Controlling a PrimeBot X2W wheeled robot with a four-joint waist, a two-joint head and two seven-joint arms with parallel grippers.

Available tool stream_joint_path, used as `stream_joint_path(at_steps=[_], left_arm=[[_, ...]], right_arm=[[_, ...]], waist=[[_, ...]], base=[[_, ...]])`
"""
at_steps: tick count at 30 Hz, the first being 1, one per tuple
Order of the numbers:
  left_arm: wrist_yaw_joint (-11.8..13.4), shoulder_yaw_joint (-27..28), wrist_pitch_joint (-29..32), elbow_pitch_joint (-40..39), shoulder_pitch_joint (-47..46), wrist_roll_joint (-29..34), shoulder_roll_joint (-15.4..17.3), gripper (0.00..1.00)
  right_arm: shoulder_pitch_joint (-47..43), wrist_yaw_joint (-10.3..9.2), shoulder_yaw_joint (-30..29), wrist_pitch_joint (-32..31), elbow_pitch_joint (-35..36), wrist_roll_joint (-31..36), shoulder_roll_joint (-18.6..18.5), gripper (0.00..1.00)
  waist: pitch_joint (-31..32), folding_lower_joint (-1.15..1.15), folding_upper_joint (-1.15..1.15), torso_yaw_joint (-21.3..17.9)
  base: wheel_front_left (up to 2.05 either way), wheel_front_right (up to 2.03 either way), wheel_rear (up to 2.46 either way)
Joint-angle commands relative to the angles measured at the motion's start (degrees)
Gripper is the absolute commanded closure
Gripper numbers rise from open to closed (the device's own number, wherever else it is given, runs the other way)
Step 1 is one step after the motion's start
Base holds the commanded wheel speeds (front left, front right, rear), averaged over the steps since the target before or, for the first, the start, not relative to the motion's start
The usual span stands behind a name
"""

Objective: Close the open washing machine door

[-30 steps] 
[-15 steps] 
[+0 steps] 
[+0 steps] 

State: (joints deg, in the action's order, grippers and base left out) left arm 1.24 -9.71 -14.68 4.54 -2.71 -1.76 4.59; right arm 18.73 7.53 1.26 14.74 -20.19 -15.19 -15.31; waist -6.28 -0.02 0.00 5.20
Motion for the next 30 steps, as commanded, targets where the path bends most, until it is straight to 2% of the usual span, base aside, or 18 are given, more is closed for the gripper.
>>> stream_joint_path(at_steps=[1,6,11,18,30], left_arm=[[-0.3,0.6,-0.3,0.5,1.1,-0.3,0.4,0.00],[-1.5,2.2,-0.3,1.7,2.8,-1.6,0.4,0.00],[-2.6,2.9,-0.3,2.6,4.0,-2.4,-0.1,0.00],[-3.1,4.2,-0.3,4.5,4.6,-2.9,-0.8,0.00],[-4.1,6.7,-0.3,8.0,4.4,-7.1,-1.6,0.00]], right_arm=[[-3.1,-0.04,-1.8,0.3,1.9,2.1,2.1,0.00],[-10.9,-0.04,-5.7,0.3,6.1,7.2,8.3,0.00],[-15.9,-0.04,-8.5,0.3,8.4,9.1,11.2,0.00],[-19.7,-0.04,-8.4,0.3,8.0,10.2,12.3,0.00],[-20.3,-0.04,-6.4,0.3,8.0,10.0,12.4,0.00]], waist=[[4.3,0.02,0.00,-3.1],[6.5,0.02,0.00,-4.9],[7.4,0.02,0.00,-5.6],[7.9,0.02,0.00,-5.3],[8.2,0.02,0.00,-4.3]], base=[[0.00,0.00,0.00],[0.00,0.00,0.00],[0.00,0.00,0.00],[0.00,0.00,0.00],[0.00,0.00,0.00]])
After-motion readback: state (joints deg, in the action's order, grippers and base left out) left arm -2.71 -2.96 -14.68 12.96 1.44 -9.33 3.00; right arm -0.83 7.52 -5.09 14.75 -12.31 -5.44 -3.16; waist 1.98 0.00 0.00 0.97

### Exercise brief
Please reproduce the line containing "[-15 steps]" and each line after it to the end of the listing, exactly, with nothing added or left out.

### Response area
[-15 steps] 
[+0 steps] 
[+0 steps] 

State: (joints deg, in the action's order, grippers and base left out) left arm 1.24 -9.71 -14.68 4.54 -2.71 -1.76 4.59; right arm 18.73 7.53 1.26 14.74 -20.19 -15.19 -15.31; waist -6.28 -0.02 0.00 5.20
Motion for the next 30 steps, as commanded, targets where the path bends most, until it is straight to 2% of the usual span, base aside, or 18 are given, more is closed for the gripper.
>>> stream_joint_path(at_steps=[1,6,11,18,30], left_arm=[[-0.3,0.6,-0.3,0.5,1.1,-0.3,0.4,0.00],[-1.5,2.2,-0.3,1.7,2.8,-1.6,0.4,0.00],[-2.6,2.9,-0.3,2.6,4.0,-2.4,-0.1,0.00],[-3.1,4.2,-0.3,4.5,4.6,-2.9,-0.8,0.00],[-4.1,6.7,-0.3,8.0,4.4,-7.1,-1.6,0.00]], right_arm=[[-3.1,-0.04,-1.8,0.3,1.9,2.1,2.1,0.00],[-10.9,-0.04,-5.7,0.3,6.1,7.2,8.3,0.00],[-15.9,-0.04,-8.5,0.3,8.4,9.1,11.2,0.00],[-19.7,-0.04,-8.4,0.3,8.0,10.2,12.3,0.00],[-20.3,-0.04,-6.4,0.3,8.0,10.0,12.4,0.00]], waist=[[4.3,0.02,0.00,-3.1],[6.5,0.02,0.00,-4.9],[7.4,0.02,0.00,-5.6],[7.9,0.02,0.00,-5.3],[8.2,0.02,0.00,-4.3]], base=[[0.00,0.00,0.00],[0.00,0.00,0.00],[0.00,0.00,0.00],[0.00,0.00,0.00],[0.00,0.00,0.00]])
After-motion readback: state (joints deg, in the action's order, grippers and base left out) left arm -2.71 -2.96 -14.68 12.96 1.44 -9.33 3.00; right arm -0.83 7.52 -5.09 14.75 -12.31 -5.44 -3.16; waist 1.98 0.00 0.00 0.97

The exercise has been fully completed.